Subject: Re: CVS commit: src/bin/dd
To: David Laight <david@l8s.co.uk>
From: Dave Sainty <dave@dtsp.co.nz>
List: source-changes
Date: 11/16/2003 02:40:25
David Laight writes:

> On Sat, Nov 15, 2003 at 12:44:54PM +0000, David Sainty wrote:
> > 
> > Module Name:	src
> > Committed By:	dsainty
> > Date:		Sat Nov 15 12:44:54 UTC 2003
> > 
> > Modified Files:
> > 	src/bin/dd: dd.c
> > 
> > Log Message:
> > Avoid corrupting the dd(1) IO streams.  This would happen by
> > accidentally outputting to the files being manipulated by opening
> > a file in the standard IO descriptor space.  In particular, an
> > output file unlucky enough to be sitting on descriptor 2 (stderr)
> > is certain to be corrupted.
> > 
> > Addresses PR bin/8521, and passes the recently committed
> > regression test "bin/dd".
> 
> What is wrong with:
> 	new_fd = fcntl(fd, F_DUPFD, 3);
> 	close(fd);
> 	fd = newfd;

I did consider that, but it seems more error-prone.

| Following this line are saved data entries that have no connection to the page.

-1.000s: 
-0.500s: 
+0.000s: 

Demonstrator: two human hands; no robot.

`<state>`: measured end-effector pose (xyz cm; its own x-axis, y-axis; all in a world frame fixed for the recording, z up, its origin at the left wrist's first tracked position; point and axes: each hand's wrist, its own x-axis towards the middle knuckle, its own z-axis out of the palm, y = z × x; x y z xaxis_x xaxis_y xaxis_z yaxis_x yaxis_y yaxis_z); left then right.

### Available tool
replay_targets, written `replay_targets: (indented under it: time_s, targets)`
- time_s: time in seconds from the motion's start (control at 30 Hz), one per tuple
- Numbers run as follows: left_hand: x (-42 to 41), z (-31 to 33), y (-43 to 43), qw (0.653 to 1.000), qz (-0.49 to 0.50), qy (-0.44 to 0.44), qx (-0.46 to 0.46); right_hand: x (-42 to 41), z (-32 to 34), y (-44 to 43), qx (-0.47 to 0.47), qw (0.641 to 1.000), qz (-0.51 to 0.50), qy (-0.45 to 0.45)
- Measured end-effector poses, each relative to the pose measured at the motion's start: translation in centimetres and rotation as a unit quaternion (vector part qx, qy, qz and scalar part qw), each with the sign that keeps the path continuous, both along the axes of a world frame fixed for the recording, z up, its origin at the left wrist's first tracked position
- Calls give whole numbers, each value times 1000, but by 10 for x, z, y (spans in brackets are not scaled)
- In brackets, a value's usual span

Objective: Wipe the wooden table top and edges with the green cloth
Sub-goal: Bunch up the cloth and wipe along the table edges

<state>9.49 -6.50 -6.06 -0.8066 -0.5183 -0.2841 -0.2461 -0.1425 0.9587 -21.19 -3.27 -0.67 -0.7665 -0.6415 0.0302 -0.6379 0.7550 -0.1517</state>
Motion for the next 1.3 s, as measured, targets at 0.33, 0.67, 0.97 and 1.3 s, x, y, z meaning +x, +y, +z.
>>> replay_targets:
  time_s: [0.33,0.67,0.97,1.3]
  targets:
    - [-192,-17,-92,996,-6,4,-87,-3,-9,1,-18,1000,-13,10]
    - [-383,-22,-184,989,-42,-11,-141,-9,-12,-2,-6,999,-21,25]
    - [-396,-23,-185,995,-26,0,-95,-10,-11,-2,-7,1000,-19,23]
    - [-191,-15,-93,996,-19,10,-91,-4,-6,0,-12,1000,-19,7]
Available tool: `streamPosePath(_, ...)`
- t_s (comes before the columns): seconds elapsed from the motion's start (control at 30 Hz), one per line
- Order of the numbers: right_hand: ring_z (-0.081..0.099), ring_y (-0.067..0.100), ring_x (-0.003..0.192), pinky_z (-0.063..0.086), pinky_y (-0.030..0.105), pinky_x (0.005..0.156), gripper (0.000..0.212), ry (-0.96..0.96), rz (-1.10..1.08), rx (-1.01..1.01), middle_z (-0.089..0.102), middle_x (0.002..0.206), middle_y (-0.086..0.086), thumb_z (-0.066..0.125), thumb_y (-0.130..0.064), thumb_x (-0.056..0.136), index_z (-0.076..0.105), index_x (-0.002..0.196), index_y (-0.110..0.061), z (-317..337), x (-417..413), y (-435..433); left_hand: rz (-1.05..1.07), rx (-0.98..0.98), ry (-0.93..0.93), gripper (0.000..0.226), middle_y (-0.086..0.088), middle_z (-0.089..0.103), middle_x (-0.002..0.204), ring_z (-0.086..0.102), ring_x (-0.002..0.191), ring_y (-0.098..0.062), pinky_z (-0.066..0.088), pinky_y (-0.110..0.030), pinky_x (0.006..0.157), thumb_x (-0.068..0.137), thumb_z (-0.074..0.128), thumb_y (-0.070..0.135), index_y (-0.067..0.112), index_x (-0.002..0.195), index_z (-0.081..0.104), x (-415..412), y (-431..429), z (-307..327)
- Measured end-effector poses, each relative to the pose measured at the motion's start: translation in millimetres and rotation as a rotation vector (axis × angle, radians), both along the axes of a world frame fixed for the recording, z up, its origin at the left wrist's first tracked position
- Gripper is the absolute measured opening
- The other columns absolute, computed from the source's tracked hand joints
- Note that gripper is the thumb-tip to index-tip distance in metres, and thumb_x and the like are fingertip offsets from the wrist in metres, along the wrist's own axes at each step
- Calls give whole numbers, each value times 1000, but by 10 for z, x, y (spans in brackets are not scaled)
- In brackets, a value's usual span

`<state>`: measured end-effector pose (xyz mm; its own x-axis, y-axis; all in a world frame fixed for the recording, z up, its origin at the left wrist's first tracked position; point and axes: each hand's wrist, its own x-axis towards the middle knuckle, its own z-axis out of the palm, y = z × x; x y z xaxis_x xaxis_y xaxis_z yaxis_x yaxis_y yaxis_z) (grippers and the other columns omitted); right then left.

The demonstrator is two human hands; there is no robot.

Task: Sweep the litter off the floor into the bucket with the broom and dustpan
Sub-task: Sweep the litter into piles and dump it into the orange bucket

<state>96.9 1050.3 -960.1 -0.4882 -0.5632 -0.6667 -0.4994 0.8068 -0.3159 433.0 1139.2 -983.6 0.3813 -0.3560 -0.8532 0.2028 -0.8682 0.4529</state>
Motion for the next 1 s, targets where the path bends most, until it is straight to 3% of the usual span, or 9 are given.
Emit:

E.g. "dd if=foo of=/dev/fd/3" would break.

Also, the fcntl(F_DUPFD)/dup2() would implicitly close the file
descriptor on 3.  Not usually a problem, but certainly new behaviour.
Who knows, someone somewhere might use closure of fd 3 as an awful way
to determine if "dd" has exited or not :)

The repeated dup()'ing will result in some extra system calls
sometimes, but it will always do the right thing...  And after all,
the common case is that the code does nothing.